Mediation is a ‘low tech’ field in which interpersonal skills, savoir-faire, and emotional intelligence are critically relevant for a good mediator. It remains so.  

However, mediation must adjust to the changing society increasingly impacted by digital technology. Against this background, on 13 May 2018, DiploFoundation established a consortium to explore how digital technology affects mediation in preventing and resolving violent conflicts. The Consortium included the UN Department of Political Affairs, DiploFoundation, Centre for Humanitarian Dialogue, Swisspeace. The Swiss Department of Foreign Affairs supported this initiative.

Here, you can find more information, documents, and updates on cybermediation. 

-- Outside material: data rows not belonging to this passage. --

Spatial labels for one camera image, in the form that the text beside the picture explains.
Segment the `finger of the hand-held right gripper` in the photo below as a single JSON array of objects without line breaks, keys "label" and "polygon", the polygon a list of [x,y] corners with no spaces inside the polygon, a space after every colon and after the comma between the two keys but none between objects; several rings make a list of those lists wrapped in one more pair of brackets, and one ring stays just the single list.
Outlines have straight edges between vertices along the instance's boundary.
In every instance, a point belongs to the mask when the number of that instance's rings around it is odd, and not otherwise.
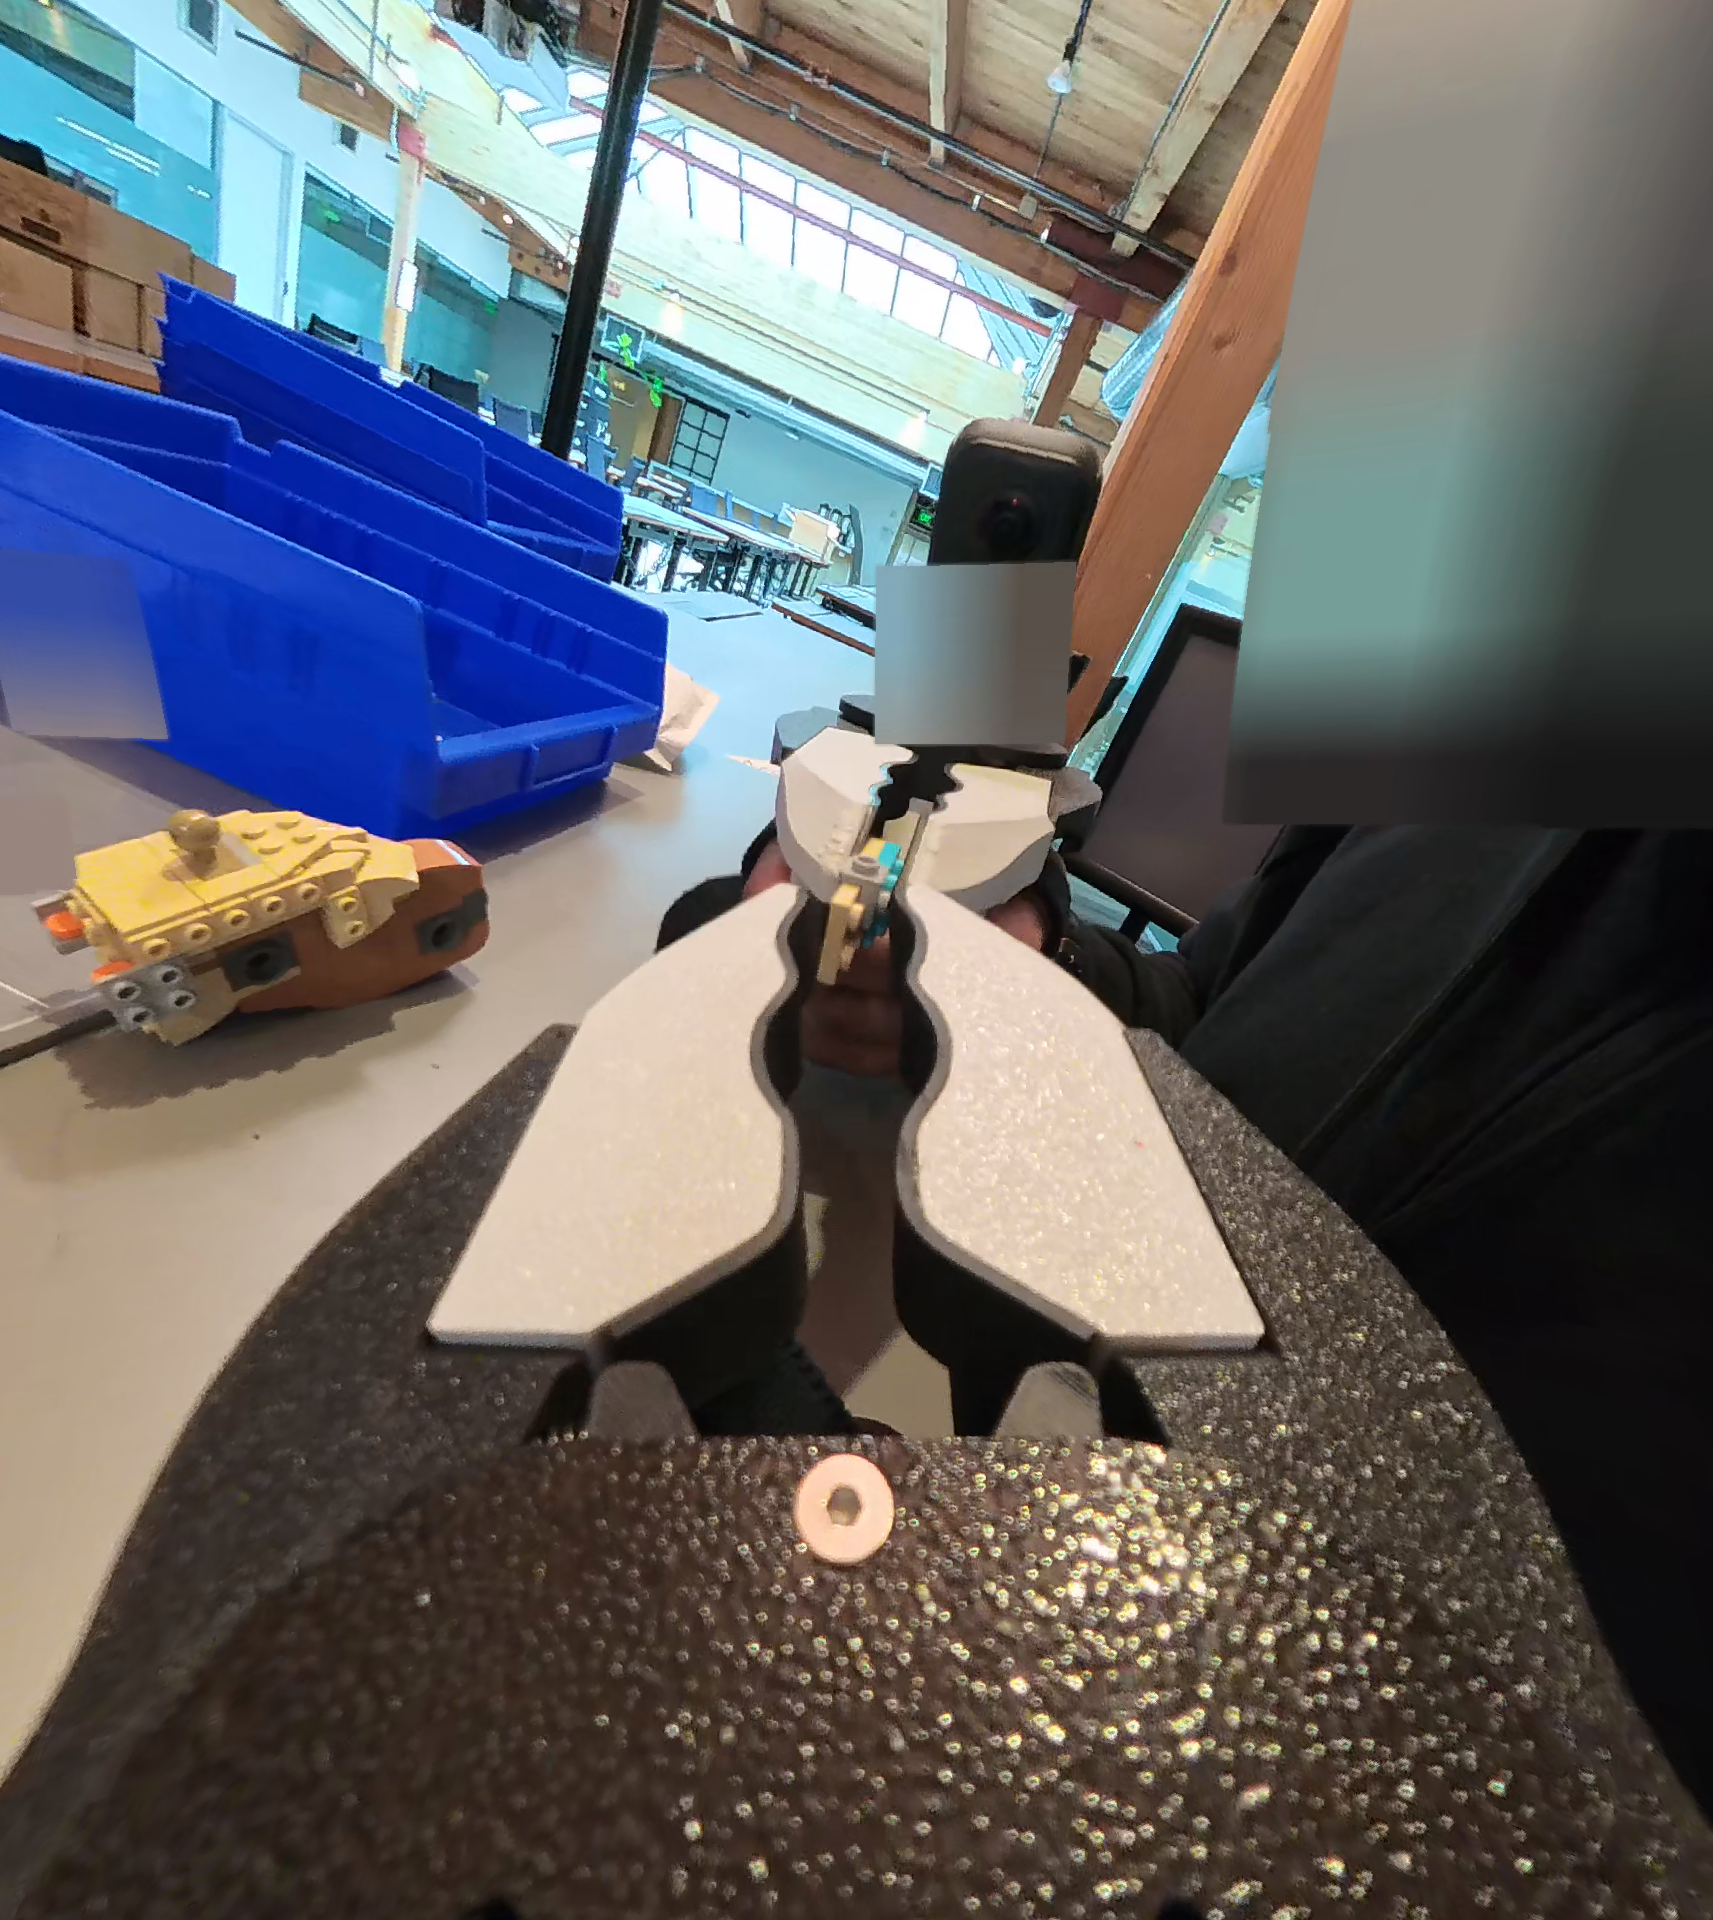
[{"label": "finger of the hand-held right gripper", "polygon": [[1053,778],[1002,766],[953,764],[917,828],[904,880],[964,910],[992,910],[1028,891],[1056,839]]},{"label": "finger of the hand-held right gripper", "polygon": [[837,891],[870,839],[874,796],[894,748],[865,732],[821,730],[779,764],[777,845],[803,891]]}]

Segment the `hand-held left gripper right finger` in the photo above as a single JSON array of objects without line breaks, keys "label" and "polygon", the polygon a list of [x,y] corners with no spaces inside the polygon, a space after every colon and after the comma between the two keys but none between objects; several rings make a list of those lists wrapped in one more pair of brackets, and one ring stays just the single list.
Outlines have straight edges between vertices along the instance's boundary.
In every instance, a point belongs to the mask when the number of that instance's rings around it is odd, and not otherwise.
[{"label": "hand-held left gripper right finger", "polygon": [[924,885],[898,894],[906,1325],[930,1347],[1258,1347],[1265,1322],[1124,1027]]}]

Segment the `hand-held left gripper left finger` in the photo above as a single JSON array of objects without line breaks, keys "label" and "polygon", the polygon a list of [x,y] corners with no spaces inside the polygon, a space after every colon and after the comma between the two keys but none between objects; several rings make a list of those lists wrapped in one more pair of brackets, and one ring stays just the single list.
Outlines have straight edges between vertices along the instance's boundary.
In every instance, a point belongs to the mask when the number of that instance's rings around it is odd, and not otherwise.
[{"label": "hand-held left gripper left finger", "polygon": [[429,1319],[437,1343],[790,1343],[798,1145],[772,1029],[795,885],[654,954],[570,1038]]}]

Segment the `person's right forearm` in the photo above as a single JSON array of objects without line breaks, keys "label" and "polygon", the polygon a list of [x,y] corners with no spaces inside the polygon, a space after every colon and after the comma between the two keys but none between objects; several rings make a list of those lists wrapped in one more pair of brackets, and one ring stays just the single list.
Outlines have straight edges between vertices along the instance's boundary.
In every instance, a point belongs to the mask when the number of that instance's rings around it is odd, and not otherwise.
[{"label": "person's right forearm", "polygon": [[1179,948],[1149,954],[1067,912],[1054,956],[1118,1021],[1175,1046],[1206,1029],[1216,1050],[1271,1036],[1352,1052],[1393,1013],[1380,915],[1415,840],[1415,828],[1286,828]]}]

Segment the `grey desk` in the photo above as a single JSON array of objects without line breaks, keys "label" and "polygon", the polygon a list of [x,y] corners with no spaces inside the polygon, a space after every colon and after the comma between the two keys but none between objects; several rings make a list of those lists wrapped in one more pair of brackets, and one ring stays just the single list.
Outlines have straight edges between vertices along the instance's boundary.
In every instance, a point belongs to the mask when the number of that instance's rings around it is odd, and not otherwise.
[{"label": "grey desk", "polygon": [[493,935],[463,983],[0,1069],[0,1775],[196,1401],[301,1258],[739,864],[772,811],[749,761],[777,719],[870,682],[859,651],[772,613],[675,613],[668,654],[721,701],[680,773],[620,768],[526,839],[479,839]]}]

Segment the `person's right hand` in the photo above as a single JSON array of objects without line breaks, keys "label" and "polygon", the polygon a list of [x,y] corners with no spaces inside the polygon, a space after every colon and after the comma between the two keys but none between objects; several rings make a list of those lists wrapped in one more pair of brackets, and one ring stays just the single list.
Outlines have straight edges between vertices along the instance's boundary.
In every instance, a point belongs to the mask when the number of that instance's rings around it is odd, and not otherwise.
[{"label": "person's right hand", "polygon": [[[1068,936],[1071,896],[1061,853],[1051,853],[1043,877],[992,908],[986,920],[1019,944],[1040,953],[1080,986],[1087,984]],[[813,989],[801,1017],[805,1056],[821,1069],[897,1081],[903,1013],[901,971],[892,958],[891,936],[881,932],[859,946],[837,983],[819,983]]]}]

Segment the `white printed paper bag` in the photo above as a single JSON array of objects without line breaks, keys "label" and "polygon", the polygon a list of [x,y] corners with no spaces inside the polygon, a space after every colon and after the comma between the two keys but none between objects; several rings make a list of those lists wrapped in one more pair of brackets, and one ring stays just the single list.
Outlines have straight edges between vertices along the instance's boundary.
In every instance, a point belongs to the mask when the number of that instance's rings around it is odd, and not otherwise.
[{"label": "white printed paper bag", "polygon": [[675,662],[667,664],[658,729],[652,744],[636,757],[636,764],[677,775],[683,757],[705,730],[719,702],[714,691],[692,680]]}]

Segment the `black monitor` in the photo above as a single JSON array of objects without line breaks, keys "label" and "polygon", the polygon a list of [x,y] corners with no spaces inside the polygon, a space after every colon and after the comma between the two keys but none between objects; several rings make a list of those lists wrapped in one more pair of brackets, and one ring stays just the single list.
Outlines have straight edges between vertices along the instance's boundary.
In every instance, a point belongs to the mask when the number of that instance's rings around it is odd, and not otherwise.
[{"label": "black monitor", "polygon": [[1226,819],[1239,619],[1180,601],[1140,679],[1109,705],[1100,798],[1061,824],[1068,877],[1122,912],[1118,931],[1179,940],[1275,842]]}]

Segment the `wooden support beam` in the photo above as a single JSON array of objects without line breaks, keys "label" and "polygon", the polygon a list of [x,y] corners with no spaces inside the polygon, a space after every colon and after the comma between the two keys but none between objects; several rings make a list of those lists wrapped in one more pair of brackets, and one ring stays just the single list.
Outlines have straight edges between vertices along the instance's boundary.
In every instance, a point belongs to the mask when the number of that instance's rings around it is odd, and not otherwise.
[{"label": "wooden support beam", "polygon": [[1071,644],[1090,664],[1067,701],[1068,744],[1088,726],[1275,369],[1350,12],[1350,3],[1321,3],[1310,19],[1147,386],[1109,452],[1075,583]]}]

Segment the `background work tables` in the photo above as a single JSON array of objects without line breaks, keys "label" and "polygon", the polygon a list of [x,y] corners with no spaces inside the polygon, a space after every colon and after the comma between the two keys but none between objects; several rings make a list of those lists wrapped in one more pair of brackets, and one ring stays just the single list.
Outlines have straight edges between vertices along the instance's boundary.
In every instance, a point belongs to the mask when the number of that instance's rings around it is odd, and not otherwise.
[{"label": "background work tables", "polygon": [[863,594],[859,519],[786,508],[779,517],[734,504],[703,512],[663,489],[622,496],[614,583],[652,594],[706,593],[768,609],[813,602],[821,590]]}]

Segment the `tan brown brick ship model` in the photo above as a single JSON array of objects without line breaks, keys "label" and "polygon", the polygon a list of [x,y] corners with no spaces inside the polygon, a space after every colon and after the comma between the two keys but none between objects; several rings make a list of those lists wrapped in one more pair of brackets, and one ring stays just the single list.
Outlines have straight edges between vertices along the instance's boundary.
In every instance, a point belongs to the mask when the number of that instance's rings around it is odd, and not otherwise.
[{"label": "tan brown brick ship model", "polygon": [[398,996],[489,940],[484,868],[454,842],[275,811],[180,811],[80,853],[32,912],[58,953],[94,958],[121,1031],[170,1046],[234,1015]]}]

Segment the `large blue plastic bin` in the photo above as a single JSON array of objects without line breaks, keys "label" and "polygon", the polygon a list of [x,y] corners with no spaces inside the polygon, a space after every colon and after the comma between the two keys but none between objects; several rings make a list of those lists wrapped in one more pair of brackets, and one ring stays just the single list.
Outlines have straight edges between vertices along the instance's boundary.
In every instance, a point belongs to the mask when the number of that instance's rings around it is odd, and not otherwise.
[{"label": "large blue plastic bin", "polygon": [[636,597],[214,411],[0,354],[0,614],[140,614],[170,757],[410,839],[654,744]]}]

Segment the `stack of cardboard boxes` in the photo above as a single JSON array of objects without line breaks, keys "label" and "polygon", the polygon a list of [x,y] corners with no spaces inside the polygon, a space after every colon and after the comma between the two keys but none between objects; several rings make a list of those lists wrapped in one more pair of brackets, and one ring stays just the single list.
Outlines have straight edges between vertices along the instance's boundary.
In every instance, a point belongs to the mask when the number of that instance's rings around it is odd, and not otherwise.
[{"label": "stack of cardboard boxes", "polygon": [[190,244],[0,156],[0,353],[156,392],[177,285],[237,299]]}]

The objectives of the #Cybermediation initiative are to:

  • Inform mediation practitioners about the impact of new information and communication technologies on mediation, including their benefits, challenges and risks in relation to peacemaking
  • Develop synergies between the mediation community and the tech sector Identify areas of particular relevance and co-operation

The initiative focuses on four thematic areas in detail:

  • The impact of new technologies
  • Social media
  • (Big) data
  • Artificial intelligence

DiploFoundation and the Geneva Internet Platform are coordinating the activities of the thematic working groups on big data and artificial intelligence.




Big data

The exponential growth of data in modern society brings new opportunities for better informed mediation. This working group will focus on the relevance of digital data to, for example, better understand positions and public sentiments in preparation for mediation. At the same time, it will look into some of the main challenges of using new types of data, related to the reliance on the private sector, the quality of data, as well as privacy, security, and ethical considerations.

Artificial intelligence

The field of artificial intelligence (AI) advances at a fast pace, and AI tools are increasingly used in various domains. Some of these tools could be used to facilitate and support mediation activities, such as machine translation systems and text-mining applications. There is also considerable research being done on whether AI could be used to automate certain negotiation functions (the so-called ‘autonomous negotiating agents’). This group will look at existing AI tools and their possible applications in mediation activities, while also exploring the potential role of automated and autonomous negotiation systems in mediation efforts.


DiploFoundation and the Geneva Internet Platform will conduct research and organise regular meetings (online and offline) to improve our understanding of the impact of these technologies on mediation. We will raise monthly questions about big data and AI for an online discussion about these topics.